Exercise prompt: The response should consist of the data reproduced word for word.

------------------------------------------------

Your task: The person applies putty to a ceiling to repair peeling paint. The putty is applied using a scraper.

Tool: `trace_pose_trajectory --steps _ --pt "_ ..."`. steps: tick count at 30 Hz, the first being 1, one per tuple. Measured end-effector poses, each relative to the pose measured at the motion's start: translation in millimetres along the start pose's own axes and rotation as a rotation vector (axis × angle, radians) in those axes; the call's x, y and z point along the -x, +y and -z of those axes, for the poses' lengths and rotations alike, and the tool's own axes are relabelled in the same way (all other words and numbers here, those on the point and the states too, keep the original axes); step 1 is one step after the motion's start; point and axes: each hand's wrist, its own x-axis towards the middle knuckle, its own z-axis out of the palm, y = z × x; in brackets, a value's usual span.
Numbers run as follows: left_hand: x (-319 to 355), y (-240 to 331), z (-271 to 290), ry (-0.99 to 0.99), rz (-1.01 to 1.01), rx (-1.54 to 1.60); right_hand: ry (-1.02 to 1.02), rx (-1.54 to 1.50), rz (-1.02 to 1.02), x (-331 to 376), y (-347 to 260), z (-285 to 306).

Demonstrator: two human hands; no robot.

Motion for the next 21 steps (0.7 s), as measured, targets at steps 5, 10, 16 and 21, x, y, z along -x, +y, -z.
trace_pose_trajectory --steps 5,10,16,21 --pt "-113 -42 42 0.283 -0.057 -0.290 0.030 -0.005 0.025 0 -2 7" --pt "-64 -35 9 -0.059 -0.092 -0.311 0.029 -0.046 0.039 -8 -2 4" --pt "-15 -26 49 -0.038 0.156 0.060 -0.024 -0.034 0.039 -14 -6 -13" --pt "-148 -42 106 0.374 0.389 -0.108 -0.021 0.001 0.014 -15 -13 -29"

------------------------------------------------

Result below:
Your task: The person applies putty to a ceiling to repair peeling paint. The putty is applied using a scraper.

Tool: `trace_pose_trajectory --steps _ --pt "_ ..."`. steps: tick count at 30 Hz, the first being 1, one per tuple. Measured end-effector poses, each relative to the pose measured at the motion's start: translation in millimetres along the start pose's own axes and rotation as a rotation vector (axis × angle, radians) in those axes; the call's x, y and z point along the -x, +y and -z of those axes, for the poses' lengths and rotations alike, and the tool's own axes are relabelled in the same way (all other words and numbers here, those on the point and the states too, keep the original axes); step 1 is one step after the motion's start; point and axes: each hand's wrist, its own x-axis towards the middle knuckle, its own z-axis out of the palm, y = z × x; in brackets, a value's usual span.
Numbers run as follows: left_hand: x (-319 to 355), y (-240 to 331), z (-271 to 290), ry (-0.99 to 0.99), rz (-1.01 to 1.01), rx (-1.54 to 1.60); right_hand: ry (-1.02 to 1.02), rx (-1.54 to 1.50), rz (-1.02 to 1.02), x (-331 to 376), y (-347 to 260), z (-285 to 306).

Demonstrator: two human hands; no robot.

Motion for the next 21 steps (0.7 s), as measured, targets at steps 5, 10, 16 and 21, x, y, z along -x, +y, -z.
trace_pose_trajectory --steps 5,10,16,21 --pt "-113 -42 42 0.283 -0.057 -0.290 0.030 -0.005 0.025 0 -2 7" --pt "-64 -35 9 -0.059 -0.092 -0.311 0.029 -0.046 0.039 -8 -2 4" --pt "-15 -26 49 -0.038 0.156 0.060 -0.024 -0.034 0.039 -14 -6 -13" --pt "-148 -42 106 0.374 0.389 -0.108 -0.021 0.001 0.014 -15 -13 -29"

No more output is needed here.